Meet Ekene Ngige: The coffee artist – Toni Kan

Ekene Ngige walks with support but the huge smile radiating from his face belies his frailty.

His voice is as firm as his handshake and he is animated as he speaks about the paintings which he makes using coffee paste on canvas. He is exhibiting alongside four other artists in a group exhibition proceeding under the title Refuge in Community.

Presented by Nomadic Art Gallery and Art Digging, the exhibition, which is on the sidelines of the Lagos Biennial, runs from February 8 to February 29, 2024 and according to the announcement “explores the intricacies of individuality and community, revealing the fundamental elements of a society thriving in harmony…Viewers are invited to contemplate the beauty found within diversity and the strength derived from shared experiences.”

The final product from Ekene Ngige’s unique coffee paintings is monochromatic; alternating between deep and light brown.

His centerpiece in this exhibition is the expansive “The Coffee Break” which riffs on “The Last Supper” even though there are seven figures seated at the table instead of the Twelve disciples and Jesus.

In the tongue-in-cheek piece, late Queen Elizabeth sits in the middle flanked by several world leaders – Donald Trump, Vladmir Putin and Muhammadu Buhari to her left and Kim Jong Un, Benjamin Netanyahu and Ebrahim Naisi of Iran to her right.

The piece is dated but highly political, thought provoking and engaging, demanding a second and third look.

“I actually finished this work on monday,” Ngige says. “I’ve been painting it since 2018. I had already painted the team players and all that but I added all the background recently because I didn’t think I was going to exhibit it soon. It was like my baby. But when I heard about the Lagos Biennial and they already knew about the work and they wanted it to be displayed so I said let me wrap it up.”

Serendipity played a huge part in Ekene’s artistic journey and unique medium of expression.

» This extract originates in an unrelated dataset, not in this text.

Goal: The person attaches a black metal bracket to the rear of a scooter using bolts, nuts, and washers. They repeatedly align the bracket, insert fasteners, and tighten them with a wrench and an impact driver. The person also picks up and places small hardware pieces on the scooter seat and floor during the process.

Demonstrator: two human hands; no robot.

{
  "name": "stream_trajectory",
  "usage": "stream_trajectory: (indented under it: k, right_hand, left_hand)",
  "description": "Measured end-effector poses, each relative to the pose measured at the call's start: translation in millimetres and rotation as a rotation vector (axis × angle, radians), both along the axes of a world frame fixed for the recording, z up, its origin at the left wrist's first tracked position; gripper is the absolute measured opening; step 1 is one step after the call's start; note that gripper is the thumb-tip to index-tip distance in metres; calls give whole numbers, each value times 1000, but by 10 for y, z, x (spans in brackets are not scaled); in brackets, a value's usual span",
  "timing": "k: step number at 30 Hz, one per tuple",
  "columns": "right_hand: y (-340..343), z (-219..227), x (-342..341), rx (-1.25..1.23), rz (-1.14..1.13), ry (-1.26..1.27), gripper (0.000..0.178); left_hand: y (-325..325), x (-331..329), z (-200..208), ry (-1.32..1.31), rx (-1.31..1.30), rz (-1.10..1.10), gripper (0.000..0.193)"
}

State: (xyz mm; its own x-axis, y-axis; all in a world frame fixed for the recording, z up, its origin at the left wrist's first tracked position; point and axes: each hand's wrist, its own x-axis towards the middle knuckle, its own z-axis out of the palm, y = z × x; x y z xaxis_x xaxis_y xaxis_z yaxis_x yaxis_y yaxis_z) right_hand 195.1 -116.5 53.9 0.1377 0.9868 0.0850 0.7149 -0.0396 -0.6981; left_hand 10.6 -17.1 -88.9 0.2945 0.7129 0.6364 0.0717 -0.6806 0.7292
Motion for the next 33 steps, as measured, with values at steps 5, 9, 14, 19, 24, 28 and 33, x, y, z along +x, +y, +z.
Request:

“One day, I spilled coffee on paper and when I looked at it I realized I could make art from it.”

But what happens when the work demands a touch of colour beyond brown?

“I am gradually infusing acrylics,” Ekene explains. “For example if I want to paint a red rose, I don’t want the red rose to be killed by the brown.”

Trained at the Yaba College of Technology under the tutelage of the world renowned Kolade Osinowo, Ekene was classmates with Kelani Abass and Taiye Idahor.

Ekene Ngige who has had two solo exhibitions and an auction with Nifty Gateway is working on a solo exhibition.